[Opening Exercise data section]
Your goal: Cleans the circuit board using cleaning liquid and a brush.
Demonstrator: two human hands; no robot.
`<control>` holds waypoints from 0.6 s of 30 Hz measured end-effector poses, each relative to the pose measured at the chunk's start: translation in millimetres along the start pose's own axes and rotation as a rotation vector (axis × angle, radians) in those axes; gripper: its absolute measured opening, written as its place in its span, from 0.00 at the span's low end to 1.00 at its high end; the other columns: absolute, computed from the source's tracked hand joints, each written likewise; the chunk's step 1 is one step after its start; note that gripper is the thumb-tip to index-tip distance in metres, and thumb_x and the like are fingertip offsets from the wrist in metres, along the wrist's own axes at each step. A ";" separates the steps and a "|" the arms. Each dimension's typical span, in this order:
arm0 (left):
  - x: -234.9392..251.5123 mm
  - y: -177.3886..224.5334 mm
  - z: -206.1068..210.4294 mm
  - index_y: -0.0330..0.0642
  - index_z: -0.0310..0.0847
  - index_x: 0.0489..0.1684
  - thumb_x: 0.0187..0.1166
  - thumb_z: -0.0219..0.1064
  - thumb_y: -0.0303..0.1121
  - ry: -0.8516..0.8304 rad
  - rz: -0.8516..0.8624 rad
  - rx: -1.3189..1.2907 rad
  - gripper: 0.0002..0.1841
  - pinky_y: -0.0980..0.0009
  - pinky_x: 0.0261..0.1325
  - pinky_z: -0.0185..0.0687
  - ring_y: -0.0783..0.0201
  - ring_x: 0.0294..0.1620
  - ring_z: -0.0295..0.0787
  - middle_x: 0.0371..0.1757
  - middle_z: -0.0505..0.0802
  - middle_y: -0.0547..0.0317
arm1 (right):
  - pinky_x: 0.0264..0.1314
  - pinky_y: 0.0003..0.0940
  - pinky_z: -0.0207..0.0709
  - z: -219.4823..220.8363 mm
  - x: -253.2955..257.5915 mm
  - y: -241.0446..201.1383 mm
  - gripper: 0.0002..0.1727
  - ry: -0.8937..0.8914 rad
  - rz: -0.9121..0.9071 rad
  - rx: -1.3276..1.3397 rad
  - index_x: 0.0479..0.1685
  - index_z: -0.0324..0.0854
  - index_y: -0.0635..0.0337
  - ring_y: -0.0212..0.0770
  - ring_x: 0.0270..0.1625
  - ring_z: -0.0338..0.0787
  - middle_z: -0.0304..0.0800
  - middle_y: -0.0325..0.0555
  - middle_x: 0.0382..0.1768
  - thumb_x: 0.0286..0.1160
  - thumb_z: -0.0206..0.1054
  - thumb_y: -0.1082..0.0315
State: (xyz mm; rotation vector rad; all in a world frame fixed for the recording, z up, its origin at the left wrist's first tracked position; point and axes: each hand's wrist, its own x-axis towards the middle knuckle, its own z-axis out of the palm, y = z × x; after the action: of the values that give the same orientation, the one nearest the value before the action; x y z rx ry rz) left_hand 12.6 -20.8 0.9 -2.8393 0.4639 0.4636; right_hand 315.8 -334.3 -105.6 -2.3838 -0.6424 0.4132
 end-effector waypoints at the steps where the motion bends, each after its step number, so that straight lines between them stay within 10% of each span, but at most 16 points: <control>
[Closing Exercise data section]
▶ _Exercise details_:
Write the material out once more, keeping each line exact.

▶ _Task result_:
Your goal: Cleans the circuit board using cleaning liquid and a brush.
Demonstrator: two human hands; no robot.
`<control>` holds waypoints from 0.6 s of 30 Hz measured end-effector poses, each relative to the pose measured at the chunk's start: translation in millimetres along the start pose's own axes and rotation as a rotation vector (axis × angle, radians) in those axes; gripper: its absolute measured opening, written as its place in its span, from 0.00 at the span's low end to 1.00 at its high end; the other columns: absolute, computed from the source's tracked hand joints, each written likewise; the chunk's step 1 is one step after its start; note that gripper is the thumb-tip to index-tip distance in metres, and thumb_x and the like are fingertip offsets from the wrist in metres, along the wrist's own axes at each step. A ";" separates the steps and a "|" the arms. Each dimension's typical span, in this order:
arm0 (left):
  - x: -234.9392..251.5123 mm
  - y: -177.3886..224.5334 mm
  - z: -206.1068..210.4294 mm
  - index_y: -0.0330..0.0642
  - index_z: -0.0310..0.0847
  - index_x: 0.0489..0.1684
  - thumb_x: 0.0187..0.1166
  - thumb_z: -0.0219..0.1064
  - thumb_y: -0.0303..0.1121
  - ry: -0.8516..0.8304 rad
  - rz: -0.8516..0.8624 rad
  - rx: -1.3189..1.2907 rad
  - gripper: 0.0002..0.1841
  - pinky_y: -0.0980..0.0009
  - pinky_x: 0.0261..0.1325
  - pinky_z: -0.0185..0.0687
  - ring_y: -0.0783..0.0201
  - ring_x: 0.0294..0.1620
  - ring_z: -0.0295..0.0787
  - middle_x: 0.0371..0.1757
  - middle_z: -0.0505..0.0802
  - middle_y: -0.0547..0.0317
arm1 (right):
  - pinky_x: 0.0264..0.1314
  - pinky_y: 0.0003..0.0940
  - pinky_z: -0.0207..0.0709
  - z: -219.4823..220.8363 mm
  - x: -253.2955..257.5915 mm
  - y: -241.0446..201.1383 mm
  - gripper: 0.0002..0.1727
  - ry: -0.8937..0.8914 rad
  - rz: -0.9121..0.9071 rad
  - rx: -1.3276..1.3397 rad
  - index_x: 0.0479..0.1685
  - index_z: -0.0324..0.0854
  - index_y: -0.0635..0.0337
  - ring_y: -0.0212..0.0770
  - ring_x: 0.0270..0.1625
  - ring_z: -0.0338..0.0787
  - middle_z: -0.0304..0.0800
  - middle_y: -0.0325..0.0555
  - middle_x: 0.0382..0.1768
  - thumb_x: 0.0286..0.1160
  - thumb_z: -0.0206..0.1054
  - thumb_y: -0.1082..0.0315
State: (xyz mm; rotation vector rad; all in a world frame fixed for the recording, z up, its origin at the left wrist's first tracked position; point and axes: each hand's wrist, its own x-axis towards the middle knuckle, its own z-axis out of the palm, y = z × x; after the action: of the values that give the same orientation, the one nearest the value before the action; x y z rx ry rz) left_hand 12.6 -20.8 0.9 -2.8393 0.4639 0.4636; right_hand 315.8 -334.3 -105.6 -2.3838 -0.6424 0.4132
 end-effector waypoints at the steps where the motion bends, each after its step number, so that straight lines between them stay within 10% of each span, but at most 16 points: <control>

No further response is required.